The search itself is conducted with English-language search queries only.
<!-- TODO will we be using gray lit? -->
Relevant results are then complemented through the adoption of a snowballing technique, which analyses an array of published reviews for their reference lists to find cross-references of potentially missing literature.
Relevant results are then complemented through the adoption of a 'snowballing' technique, which analyses an array of published reviews for their reference lists to find cross-references of potentially missing literature.
To identify potential studies and create an initial sample, relevant terms for the clusters of world of work, inequality and policy interventions have been extracted from the existing reviews as well as the ILO definitions.
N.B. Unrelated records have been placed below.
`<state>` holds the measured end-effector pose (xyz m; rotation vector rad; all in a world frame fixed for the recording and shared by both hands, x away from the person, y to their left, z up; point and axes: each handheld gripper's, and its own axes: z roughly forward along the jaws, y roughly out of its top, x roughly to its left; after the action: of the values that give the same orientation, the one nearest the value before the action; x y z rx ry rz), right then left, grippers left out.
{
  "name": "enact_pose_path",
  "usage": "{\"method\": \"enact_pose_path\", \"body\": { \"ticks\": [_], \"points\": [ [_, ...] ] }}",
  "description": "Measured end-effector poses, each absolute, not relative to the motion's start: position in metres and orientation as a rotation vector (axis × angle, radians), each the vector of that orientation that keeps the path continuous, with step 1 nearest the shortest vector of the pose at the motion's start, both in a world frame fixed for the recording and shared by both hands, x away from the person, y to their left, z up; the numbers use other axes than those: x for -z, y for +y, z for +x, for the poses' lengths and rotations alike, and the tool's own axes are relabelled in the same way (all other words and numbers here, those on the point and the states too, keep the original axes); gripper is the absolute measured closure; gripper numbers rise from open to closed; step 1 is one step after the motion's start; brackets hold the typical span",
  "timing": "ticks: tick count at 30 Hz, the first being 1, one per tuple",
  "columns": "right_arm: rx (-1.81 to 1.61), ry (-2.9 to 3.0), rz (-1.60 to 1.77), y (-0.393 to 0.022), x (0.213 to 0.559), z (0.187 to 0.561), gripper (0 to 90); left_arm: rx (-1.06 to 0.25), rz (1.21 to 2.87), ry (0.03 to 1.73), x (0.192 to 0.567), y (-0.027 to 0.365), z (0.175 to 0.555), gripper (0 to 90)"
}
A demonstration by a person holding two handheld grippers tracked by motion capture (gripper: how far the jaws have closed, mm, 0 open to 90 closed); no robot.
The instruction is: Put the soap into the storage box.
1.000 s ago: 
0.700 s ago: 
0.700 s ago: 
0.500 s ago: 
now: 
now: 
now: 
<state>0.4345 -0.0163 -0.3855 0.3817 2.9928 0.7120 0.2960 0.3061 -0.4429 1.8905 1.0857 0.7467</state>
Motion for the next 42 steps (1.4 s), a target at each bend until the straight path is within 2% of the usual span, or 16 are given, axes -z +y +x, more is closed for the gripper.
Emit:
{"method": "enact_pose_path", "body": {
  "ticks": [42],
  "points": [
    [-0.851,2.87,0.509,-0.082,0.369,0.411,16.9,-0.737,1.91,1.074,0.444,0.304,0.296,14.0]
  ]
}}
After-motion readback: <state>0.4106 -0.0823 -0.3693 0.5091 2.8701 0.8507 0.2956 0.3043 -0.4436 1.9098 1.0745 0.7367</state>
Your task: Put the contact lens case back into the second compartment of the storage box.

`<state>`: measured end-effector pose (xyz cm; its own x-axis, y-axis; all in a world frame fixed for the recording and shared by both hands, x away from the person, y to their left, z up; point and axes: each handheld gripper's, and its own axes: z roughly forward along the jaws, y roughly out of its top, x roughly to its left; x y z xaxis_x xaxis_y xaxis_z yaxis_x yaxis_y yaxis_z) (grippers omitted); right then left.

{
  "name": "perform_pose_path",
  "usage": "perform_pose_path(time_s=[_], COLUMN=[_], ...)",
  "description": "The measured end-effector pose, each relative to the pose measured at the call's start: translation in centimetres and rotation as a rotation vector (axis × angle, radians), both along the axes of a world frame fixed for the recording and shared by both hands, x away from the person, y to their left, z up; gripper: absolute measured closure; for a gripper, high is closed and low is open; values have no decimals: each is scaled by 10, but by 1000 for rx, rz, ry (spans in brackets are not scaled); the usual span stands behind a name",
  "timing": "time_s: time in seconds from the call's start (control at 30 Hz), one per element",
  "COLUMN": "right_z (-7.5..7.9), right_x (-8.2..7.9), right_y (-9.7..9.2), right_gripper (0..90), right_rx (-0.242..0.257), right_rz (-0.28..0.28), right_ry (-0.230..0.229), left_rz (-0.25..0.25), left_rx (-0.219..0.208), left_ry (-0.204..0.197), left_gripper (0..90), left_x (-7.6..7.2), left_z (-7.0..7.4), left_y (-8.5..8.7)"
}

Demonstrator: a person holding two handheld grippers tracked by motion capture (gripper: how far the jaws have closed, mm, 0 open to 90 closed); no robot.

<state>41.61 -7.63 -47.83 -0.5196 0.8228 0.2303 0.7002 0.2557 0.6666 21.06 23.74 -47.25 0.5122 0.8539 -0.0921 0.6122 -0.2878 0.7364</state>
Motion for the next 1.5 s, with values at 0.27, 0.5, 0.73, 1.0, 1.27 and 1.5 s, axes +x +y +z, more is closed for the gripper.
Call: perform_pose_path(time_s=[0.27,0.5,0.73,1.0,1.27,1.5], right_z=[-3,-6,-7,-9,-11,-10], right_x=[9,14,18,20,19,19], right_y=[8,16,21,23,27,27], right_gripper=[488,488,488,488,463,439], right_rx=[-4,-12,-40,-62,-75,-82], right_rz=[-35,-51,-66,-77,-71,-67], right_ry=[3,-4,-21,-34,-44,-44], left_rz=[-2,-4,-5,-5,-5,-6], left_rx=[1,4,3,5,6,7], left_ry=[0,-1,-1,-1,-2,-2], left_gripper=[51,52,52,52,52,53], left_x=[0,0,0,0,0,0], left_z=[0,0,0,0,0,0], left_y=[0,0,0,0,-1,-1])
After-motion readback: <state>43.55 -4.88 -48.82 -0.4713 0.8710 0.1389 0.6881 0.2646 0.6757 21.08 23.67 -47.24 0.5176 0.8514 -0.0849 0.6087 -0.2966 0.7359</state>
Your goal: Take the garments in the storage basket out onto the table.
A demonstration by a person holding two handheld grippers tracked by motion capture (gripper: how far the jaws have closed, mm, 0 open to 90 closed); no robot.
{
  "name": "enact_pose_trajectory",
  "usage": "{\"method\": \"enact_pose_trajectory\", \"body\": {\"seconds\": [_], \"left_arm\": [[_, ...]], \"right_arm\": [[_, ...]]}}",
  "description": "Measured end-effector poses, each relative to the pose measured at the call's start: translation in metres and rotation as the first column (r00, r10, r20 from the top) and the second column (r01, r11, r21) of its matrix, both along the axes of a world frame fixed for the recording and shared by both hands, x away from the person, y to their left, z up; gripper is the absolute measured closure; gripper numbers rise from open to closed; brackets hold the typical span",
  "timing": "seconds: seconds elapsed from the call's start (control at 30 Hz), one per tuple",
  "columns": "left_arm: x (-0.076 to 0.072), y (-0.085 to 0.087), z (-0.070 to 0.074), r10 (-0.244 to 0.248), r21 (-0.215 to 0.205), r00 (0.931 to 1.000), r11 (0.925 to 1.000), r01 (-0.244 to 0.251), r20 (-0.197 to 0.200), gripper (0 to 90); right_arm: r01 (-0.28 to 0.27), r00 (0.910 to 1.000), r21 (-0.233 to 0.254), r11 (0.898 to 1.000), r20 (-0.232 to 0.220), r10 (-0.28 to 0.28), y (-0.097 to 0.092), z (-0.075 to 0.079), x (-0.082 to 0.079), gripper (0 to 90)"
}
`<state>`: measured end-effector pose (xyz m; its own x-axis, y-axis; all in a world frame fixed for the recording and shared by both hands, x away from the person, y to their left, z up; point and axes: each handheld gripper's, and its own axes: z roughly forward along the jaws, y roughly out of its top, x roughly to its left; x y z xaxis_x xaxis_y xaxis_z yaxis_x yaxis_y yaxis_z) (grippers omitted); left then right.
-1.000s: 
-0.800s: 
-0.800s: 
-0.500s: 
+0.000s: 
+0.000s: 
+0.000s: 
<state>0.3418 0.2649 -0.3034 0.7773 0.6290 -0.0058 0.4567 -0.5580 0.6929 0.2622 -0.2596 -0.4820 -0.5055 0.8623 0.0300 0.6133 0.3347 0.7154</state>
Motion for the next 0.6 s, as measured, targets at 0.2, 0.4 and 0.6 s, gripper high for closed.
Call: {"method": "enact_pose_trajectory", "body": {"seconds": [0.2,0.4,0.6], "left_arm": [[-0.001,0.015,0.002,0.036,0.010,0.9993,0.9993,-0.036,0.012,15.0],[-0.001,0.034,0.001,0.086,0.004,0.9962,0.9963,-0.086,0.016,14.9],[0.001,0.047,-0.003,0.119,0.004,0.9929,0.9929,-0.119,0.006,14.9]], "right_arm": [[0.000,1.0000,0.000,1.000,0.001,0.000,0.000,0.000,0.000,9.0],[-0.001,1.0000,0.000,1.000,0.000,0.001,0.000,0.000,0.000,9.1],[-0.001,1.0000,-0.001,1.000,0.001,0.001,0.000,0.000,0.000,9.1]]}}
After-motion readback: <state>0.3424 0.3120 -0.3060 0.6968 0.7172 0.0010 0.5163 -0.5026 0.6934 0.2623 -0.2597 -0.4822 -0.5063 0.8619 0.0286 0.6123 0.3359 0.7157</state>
Identified terms comprising the world of work can be found in @tbl-wow-terms,
with the search query requiring a term from each column.
```{python}
#| label: tbl-wow-terms
#| tbl-cap: World of work term cluster
wow_terms_cluster = {
"General": pd.Series([
"work",
"labour",
"production of goods",
"provision of services",
"own-use",
"use by others",
"of working age",
"for pay",
"for profit",
"remuneration",
"market transactions"
]),
"Forms of work": pd.Series([
"own-use",
"employment",
"unpaid trainee",
"volunteer",
"other work activities",
"wage-employed",
"self-employed",
"formal work",
"informal work",
"domestic work",
"care work",
"unpaid work",
]),
"Labour market outcomes": pd.Series([
"employment outcomes",
"labour rights",
"equality of oppoertunity",
"equality of outcome",
"labour force participation [@Pinto2021]",
"labour force exit [@Silvaggi2020]",
"job quality [@Finlay2021]",
"career advancement [@Finlay2021]",
"hours worked [@Finlay2021]",
"wage",
"salary",
"return to work [@Silvaggi2020]",
])
}
df = pd.DataFrame(wow_terms_cluster)
md(tabulate(df.fillna(""), headers=wow_terms_cluster.keys(), showindex=False, tablefmt="grid"))
```
The world of work cluster, like the inequality and policy intervention clusters below, is made up of a general signifier (such as "work", "inequality" or "intervention") which has to be labelled in a study to form part of the sample,
as well as any additional terms looking into one or multiple specific dimensions or categories of these signifiers (such as "domestic" work, "gender" inequality, "maternity leave" intervention).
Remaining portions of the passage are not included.